Unfortunately, too many church gatherings are about inflow and not outflow. Churches today are focused on meetings and programs where people receive ministry, rather than places where we can minister one to another — as Scripture commands — according to our differing gifts. Getting people out of the familiar, traditional swamp of going to church to receive ministry, rather than the Biblical mandate to be the church where everyone ministers, is very daunting!
This dichotomy is amply illustrated by two ministries I’m involved with in the local jail. One is a highly structured, thirteen week program that provides intense teaching and scripted study materials to about thirty men who live together in a low-security, faith-based dorm. In that program, some of the strongest pulpit ministries in the county come to teach and minister to the men. With two meetings each weekday, they receive the best preaching and teaching imaginable. It’s like “podium church” on steroids.
I am one of the church leaders who regularly ministers there (going back many years), with a reputation for being one of the more “gifted” and dynamic teachers — as well as having exceptional rapport with the men.
The other ministry is an indigenous church I helped start in the jail a year and a half ago in another higher-security, general-population housing unit. That church is comprised of inmates who minister to each other in open, participatory meetings for an hour each day after dinner. See The Church in D Pod. All I do is join them on Sunday afternoons to encourage and lay the foundation for them to be the church among themselves during the rest of the week, without needing constant outside input as they gather daily.

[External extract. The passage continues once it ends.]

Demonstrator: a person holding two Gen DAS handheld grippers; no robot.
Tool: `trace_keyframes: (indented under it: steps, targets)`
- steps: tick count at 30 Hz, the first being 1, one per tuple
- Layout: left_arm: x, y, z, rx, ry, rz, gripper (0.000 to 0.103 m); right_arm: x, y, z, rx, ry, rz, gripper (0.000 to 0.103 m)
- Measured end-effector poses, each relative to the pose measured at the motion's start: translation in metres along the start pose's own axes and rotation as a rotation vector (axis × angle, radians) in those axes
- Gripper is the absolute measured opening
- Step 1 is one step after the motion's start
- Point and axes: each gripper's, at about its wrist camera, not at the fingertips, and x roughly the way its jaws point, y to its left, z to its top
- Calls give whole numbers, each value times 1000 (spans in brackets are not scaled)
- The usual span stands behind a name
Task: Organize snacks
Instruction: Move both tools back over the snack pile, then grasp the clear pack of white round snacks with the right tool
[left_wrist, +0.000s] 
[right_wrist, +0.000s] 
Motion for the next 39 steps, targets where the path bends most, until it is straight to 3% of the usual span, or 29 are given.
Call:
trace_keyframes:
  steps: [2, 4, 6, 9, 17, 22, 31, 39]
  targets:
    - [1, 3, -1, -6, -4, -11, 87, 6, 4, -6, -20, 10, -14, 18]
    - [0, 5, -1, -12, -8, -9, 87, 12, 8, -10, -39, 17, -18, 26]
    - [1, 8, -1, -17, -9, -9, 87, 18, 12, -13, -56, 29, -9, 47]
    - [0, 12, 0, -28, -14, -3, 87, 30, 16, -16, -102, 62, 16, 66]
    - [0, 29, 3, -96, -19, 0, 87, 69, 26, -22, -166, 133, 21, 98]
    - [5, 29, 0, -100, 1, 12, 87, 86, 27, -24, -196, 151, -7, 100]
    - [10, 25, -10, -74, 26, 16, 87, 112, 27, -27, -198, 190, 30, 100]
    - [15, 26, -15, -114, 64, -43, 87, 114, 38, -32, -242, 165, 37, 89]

The men in the jail’s indigenous church encourage each other to develop their spiritual gifts, and gather with the expectation that God will meet their needs as they minister to and edify each other. They have a fraction of the input received by the men in the faith-based dorm. Nonetheless, the spiritual maturity that comes out of that multi-gifted church far exceeds the highly structured faith-based dorm, with its emphasis on excellent but nonetheless directed teachings and study guides.
I’m not arguing against structured programs, study guides, directed meetings or monologue teaching. I can see places for those, in limited circumstances that supplement (rather than supplant) fully-functioning, multi-gifted and participatory meetings of the Body of Christ. In fact, the jail’s faith-based dorm is a great program. It’s just that it, or any other ministry that fosters passive receivers (even if inadvertently), will never bear as much fruit as a fully-functioning, multi-gifted, participatory church. Far from it!
Unless your Bible is vastly different than mine, organizing our regular meetings around podium-focused monologue teachings, with podium-focused directed prayers and podium-focused choreographed worship, is not being the church!
Nonetheless, in our culture today, the passivity this fosters is very alluring and few have the courage to risk breaking out of those human traditions.
So what type of meetings do you choose for your church?
Why choose anything less than what we see throughout the New Testament?